§ EXERCISE
Where in the data below does the word "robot" appear? Copy each line that holds it.

───── INFORMATION PROVIDED

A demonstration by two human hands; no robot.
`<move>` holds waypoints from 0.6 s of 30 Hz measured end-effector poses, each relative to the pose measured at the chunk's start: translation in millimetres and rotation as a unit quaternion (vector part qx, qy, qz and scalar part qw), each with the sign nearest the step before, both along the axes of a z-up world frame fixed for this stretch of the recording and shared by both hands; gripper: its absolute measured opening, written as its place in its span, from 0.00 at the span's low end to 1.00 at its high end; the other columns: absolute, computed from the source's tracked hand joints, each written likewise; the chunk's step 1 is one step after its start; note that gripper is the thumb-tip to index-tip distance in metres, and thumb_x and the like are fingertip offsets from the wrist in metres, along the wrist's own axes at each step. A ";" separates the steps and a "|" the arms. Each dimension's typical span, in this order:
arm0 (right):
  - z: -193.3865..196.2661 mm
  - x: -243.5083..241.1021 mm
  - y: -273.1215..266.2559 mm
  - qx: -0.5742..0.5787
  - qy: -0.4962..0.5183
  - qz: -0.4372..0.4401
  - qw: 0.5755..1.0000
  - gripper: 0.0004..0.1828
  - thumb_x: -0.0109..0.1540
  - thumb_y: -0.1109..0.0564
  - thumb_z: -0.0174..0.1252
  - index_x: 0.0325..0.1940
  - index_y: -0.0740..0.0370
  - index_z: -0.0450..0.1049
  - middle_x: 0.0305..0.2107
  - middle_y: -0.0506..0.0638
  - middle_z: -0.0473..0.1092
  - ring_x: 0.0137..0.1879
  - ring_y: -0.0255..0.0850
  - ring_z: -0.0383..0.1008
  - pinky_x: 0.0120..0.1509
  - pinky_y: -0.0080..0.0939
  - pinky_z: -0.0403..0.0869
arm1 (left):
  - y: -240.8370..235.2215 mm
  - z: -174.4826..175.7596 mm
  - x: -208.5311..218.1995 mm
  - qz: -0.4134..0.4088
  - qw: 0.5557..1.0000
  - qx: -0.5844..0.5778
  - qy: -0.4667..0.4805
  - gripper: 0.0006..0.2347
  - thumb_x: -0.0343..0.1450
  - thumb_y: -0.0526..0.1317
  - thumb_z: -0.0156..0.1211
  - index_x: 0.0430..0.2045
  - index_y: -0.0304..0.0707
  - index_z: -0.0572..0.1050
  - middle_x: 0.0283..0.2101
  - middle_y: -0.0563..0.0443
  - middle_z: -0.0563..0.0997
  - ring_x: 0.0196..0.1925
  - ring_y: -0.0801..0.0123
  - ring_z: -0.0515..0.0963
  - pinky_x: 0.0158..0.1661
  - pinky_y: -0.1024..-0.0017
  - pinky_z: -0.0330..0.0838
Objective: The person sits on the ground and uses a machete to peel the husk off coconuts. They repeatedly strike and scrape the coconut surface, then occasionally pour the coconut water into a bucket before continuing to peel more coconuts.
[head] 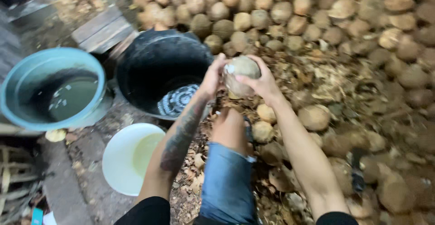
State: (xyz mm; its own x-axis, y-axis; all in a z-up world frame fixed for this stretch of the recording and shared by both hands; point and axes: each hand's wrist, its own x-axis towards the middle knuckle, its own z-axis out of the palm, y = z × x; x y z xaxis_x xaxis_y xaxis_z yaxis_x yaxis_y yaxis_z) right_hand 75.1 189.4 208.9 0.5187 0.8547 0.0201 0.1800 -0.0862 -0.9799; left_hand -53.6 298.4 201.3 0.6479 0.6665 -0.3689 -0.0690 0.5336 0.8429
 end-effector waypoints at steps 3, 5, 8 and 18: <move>27.7 -55.7 64.2 -0.072 0.043 0.020 0.996 0.41 0.52 0.42 0.81 0.68 0.29 0.72 0.62 0.53 0.71 0.62 0.53 0.75 0.39 0.58 0.82 | 72.6 -25.6 -74.7 0.017 0.999 0.048 0.015 0.33 0.72 0.72 0.48 0.63 0.54 0.77 0.61 0.41 0.79 0.56 0.45 0.83 0.51 0.47 0.79; 39.9 -93.6 94.2 -0.064 0.053 0.040 0.996 0.46 0.47 0.44 0.83 0.68 0.38 0.73 0.61 0.60 0.72 0.65 0.54 0.74 0.58 0.54 0.80 | 97.1 -46.4 -121.2 0.058 0.989 0.118 0.070 0.30 0.75 0.71 0.44 0.61 0.55 0.78 0.57 0.46 0.84 0.58 0.51 0.85 0.50 0.57 0.78; -24.8 -109.3 158.7 -0.206 0.014 0.080 0.975 0.49 0.48 0.44 0.83 0.72 0.32 0.69 0.65 0.61 0.67 0.55 0.62 0.79 0.23 0.51 0.84 | 100.9 -96.6 -200.6 -0.019 0.849 0.350 0.394 0.26 0.75 0.71 0.47 0.54 0.60 0.82 0.53 0.52 0.85 0.58 0.51 0.83 0.56 0.52 0.76; -226.7 -144.7 257.3 -0.369 -0.319 0.339 0.804 0.48 0.48 0.34 0.76 0.70 0.41 0.70 0.62 0.56 0.74 0.71 0.55 0.72 0.73 0.62 0.75 | 40.9 -196.3 -234.5 -0.044 0.598 0.603 0.526 0.19 0.72 0.57 0.48 0.12 0.60 0.80 0.14 0.56 0.79 0.24 0.61 0.84 0.36 0.60 0.70</move>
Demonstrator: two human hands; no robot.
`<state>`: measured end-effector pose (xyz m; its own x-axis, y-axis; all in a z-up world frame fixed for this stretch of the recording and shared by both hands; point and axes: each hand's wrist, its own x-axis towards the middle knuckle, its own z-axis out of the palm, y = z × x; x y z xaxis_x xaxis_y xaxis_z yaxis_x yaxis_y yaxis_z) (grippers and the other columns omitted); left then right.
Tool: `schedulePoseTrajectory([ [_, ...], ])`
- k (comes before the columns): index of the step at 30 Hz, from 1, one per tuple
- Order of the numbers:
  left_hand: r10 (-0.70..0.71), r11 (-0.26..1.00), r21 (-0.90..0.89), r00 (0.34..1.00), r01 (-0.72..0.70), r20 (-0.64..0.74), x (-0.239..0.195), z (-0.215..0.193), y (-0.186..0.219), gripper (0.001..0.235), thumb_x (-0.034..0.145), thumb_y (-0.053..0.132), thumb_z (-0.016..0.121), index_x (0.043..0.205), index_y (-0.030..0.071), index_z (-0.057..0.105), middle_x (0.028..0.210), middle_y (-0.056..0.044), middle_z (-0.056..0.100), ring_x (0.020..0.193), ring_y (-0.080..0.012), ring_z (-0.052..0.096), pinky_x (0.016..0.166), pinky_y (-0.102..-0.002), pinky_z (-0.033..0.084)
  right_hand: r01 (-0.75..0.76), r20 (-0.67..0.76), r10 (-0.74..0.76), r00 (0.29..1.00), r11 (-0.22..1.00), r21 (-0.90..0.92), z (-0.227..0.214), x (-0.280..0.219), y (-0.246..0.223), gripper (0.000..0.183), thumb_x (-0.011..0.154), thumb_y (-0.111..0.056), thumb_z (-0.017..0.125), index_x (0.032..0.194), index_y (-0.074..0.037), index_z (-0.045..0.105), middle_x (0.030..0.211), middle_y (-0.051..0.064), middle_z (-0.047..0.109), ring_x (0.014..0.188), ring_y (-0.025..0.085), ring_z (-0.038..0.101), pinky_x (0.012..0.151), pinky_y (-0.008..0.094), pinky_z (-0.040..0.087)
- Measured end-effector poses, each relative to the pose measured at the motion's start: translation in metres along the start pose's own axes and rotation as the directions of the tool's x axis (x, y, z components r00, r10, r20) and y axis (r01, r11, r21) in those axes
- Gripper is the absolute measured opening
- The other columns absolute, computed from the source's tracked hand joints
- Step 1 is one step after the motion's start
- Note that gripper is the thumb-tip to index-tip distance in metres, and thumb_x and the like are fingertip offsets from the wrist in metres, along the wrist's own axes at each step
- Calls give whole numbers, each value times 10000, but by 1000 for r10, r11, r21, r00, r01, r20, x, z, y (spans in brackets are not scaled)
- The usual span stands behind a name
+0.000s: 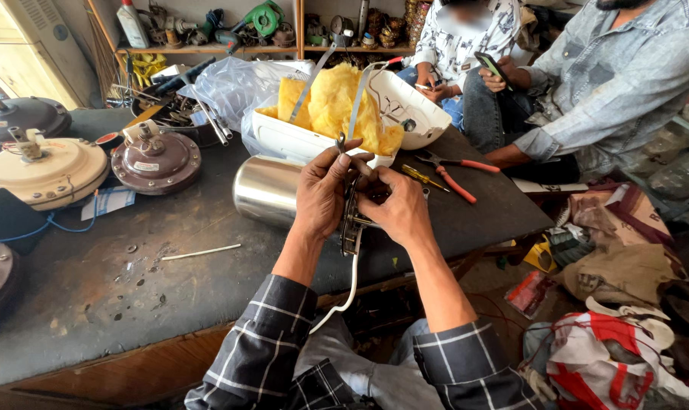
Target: The person uses a wrench to tighten bolts on a cylindrical metal electrical component, likely a water heater tank, while seated at a workbench. They repeatedly adjust the wrench and reposition the component to access different fasteners.
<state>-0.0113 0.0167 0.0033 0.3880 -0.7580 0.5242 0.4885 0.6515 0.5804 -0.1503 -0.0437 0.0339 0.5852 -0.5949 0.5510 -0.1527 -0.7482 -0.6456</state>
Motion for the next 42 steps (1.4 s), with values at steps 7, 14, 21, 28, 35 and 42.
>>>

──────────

§ OUTPUT OF THE TASK
A demonstration by two human hands; no robot.
Demonstrator: two human hands; no robot.

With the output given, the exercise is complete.